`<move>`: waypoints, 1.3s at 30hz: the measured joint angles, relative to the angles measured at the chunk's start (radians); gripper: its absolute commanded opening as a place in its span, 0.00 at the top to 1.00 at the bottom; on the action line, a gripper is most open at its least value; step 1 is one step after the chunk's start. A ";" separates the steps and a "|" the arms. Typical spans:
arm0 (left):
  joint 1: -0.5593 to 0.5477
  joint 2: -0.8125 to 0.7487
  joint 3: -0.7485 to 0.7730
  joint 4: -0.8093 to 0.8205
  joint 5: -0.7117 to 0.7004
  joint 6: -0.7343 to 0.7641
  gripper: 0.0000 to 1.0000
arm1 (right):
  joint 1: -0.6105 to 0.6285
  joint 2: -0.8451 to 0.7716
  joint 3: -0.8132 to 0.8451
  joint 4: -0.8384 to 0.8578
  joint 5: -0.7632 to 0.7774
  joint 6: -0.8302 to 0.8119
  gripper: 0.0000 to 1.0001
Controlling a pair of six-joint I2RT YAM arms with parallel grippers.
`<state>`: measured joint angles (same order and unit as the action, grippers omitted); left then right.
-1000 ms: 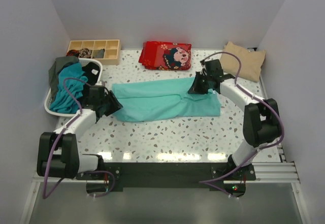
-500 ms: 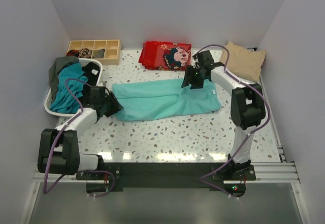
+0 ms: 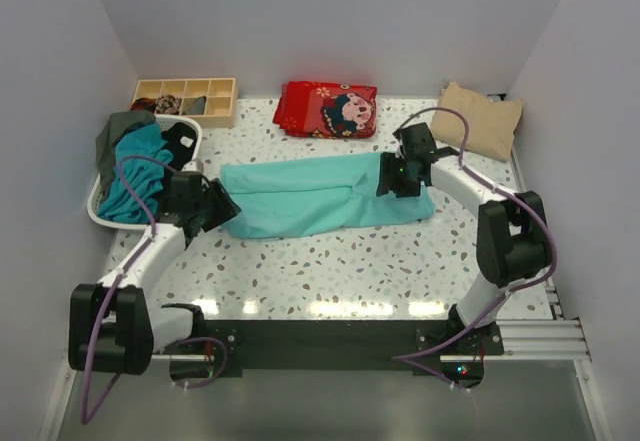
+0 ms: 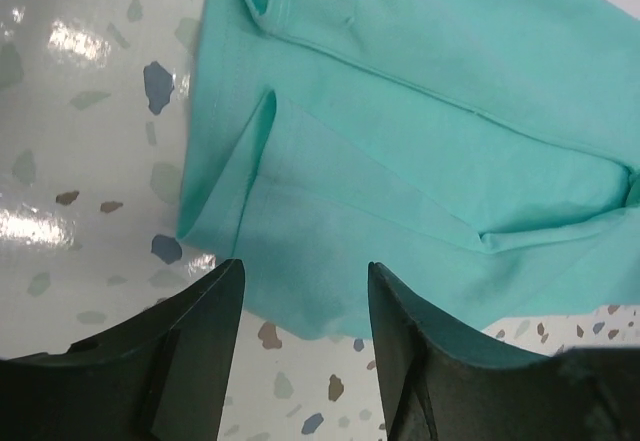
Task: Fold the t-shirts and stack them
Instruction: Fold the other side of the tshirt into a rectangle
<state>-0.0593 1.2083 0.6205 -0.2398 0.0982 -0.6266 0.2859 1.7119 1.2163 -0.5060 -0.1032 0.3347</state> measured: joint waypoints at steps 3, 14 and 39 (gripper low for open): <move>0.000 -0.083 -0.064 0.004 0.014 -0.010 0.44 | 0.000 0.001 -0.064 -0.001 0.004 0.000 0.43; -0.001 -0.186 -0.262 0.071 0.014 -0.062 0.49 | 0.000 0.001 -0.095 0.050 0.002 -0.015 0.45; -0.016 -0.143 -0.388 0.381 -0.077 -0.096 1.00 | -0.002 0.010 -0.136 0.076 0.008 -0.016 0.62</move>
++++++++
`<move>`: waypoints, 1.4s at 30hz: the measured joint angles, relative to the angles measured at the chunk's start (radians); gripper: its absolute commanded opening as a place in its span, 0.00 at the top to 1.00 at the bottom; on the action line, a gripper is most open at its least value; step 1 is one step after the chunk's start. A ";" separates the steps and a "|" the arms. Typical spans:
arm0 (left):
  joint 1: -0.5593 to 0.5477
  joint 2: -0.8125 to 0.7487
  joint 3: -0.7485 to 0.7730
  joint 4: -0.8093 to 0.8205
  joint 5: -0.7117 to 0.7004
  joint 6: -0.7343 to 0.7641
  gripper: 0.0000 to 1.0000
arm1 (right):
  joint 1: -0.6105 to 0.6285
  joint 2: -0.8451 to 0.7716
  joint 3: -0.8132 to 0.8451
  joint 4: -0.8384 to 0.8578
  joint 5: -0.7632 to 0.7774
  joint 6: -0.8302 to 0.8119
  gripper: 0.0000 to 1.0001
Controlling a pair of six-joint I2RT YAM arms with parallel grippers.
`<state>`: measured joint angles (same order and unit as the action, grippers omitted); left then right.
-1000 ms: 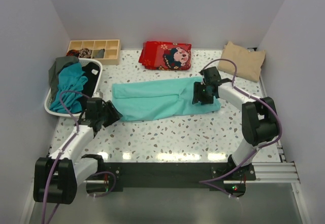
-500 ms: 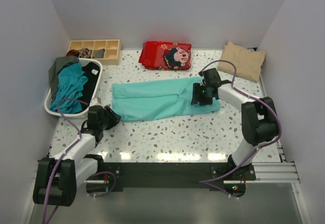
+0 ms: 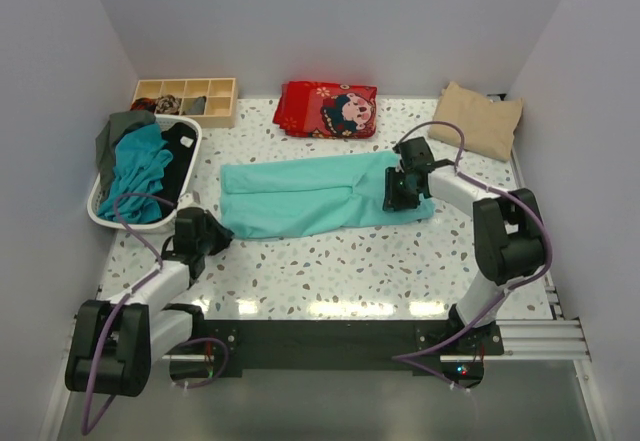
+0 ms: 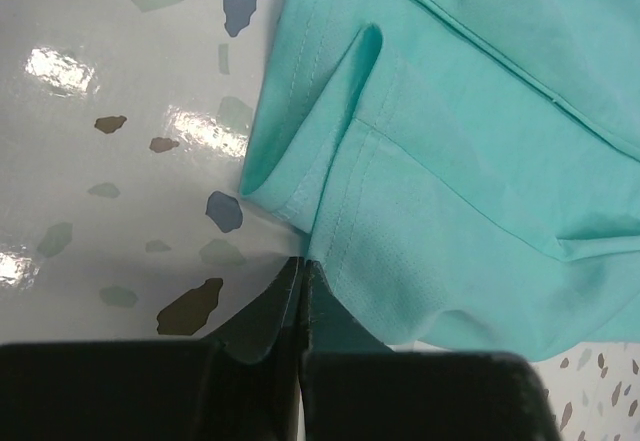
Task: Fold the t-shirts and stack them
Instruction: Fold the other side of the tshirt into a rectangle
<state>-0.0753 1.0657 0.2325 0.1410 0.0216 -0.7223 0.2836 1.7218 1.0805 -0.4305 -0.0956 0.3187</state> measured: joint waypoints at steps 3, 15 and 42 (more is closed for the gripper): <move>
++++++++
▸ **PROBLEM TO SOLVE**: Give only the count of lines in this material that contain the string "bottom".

▸ **EXERCISE SOLUTION**: 2